Draghi: dazi inutili, Europa più vulnerabile di altri
MILANO – «Le istituzioni Ue hanno gli anticorpi» per rispondere a trasformazioni epocali e alla crisi socieconomica che l’Europa sta attraversando, ma «serve una risposta collegiale: i leader devono scegliere in maniera concorde e portare con sè gli elettori». Lo ha dichiarato l’ex presidente della Bce Mario Draghi, nel corso della cerimonia in cui gli è stato conferito il premio Ispi 2024, assegnato dall’Istituto a una figura che abbia distinto l’Italia nel mondo.
L’ex premier ha riconosciuto che il Vecchio Continente vive un momento particolare, con la leadership franco-tedesca «che si è indebolita» e con l’interrogativo di «come si porrà un’Europa più sovranista di fronte alla necessità di maggiore integrazione», ma ha sottolineato la necessità di «essere ottimisti per fare le cose» e ribadito la sua fiducia nel ruolo che potrà svolgere la Commissione europea.

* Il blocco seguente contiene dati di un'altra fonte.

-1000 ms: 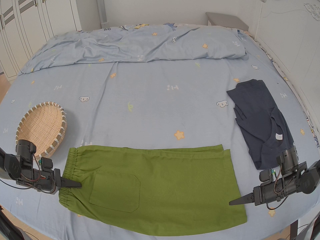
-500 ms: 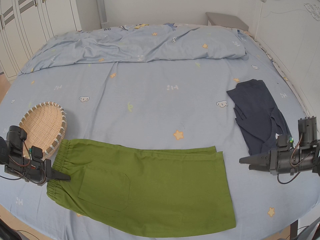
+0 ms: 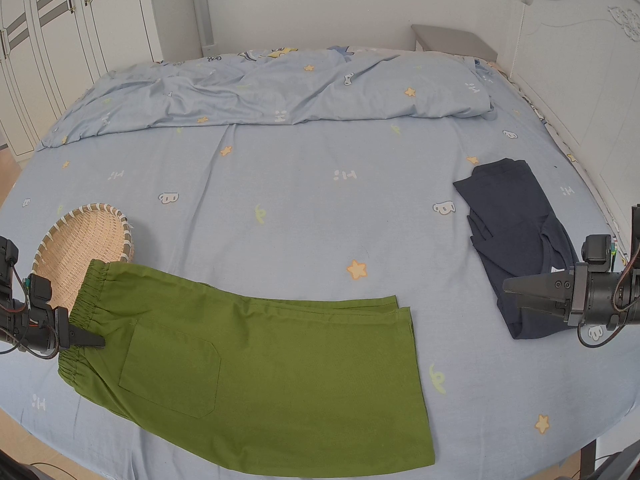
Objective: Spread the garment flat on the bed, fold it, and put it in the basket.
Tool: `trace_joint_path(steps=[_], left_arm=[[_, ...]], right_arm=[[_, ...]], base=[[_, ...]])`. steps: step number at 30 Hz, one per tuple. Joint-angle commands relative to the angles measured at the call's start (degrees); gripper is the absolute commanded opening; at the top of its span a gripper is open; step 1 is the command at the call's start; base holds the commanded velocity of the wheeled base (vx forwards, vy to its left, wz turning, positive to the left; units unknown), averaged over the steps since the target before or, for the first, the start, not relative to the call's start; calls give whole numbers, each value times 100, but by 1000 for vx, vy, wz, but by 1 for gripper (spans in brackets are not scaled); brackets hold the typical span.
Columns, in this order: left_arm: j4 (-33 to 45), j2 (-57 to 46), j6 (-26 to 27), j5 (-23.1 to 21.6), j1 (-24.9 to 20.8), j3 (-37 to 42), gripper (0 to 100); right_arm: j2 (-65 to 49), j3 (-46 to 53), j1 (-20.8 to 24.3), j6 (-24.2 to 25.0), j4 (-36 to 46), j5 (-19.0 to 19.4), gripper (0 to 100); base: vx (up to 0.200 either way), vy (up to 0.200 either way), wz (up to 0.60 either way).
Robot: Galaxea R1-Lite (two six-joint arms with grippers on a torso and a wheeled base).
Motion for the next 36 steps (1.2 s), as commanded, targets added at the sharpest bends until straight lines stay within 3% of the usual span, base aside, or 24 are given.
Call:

Nel corso di un dialogo a tutto campo, Draghi ha toccato i principali temi del dibattito internazionale. A cominciare dal rischio di una guerra dei dazi con la nuova America di Trump. «L’Unione europea – ha fatto notare Draghi – è più vulnerabile di altri ai mutamenti delle condizioni di mercato perché è un continente più aperto, trae oltre il 50% del prodotto dal commercio internazionale. E essere più aperti vuol dire essere più vulnerabili quando gli altri cambiano le regole del gioco. È inutile alzare muri tariffari come pensano di fare gli Stati Uniti, ma dobbiamo essere pragmatici guardando settore per settore».
Quindi l’ex premier ha toccato il tema della competitività europea, oggetto del suo ormai ben noto rapporto realizzato su richiesta della Commissione europea, che ha brevemente ripercorso. «Il volume degli investimenti necessari (800 miliardi, annui, ndr) – ha detto – è importante ma marginale rispetto ad altre cinque priorità indicate: il mercato unico che ancora non c’è, l’integrazione dei mercati di capitale, la regolamentazione, la concorrenza e la frammentazione».
Inevitabile, a proposito di investimenti, parlare di debito comune, «la cui convenienza è fuori discussione» per l’ex premier, anche se bisogna mettere in conto avanzamenti molto lenti e graduali, visto che «le cose utili e ragionevoli non muovono tutti insieme».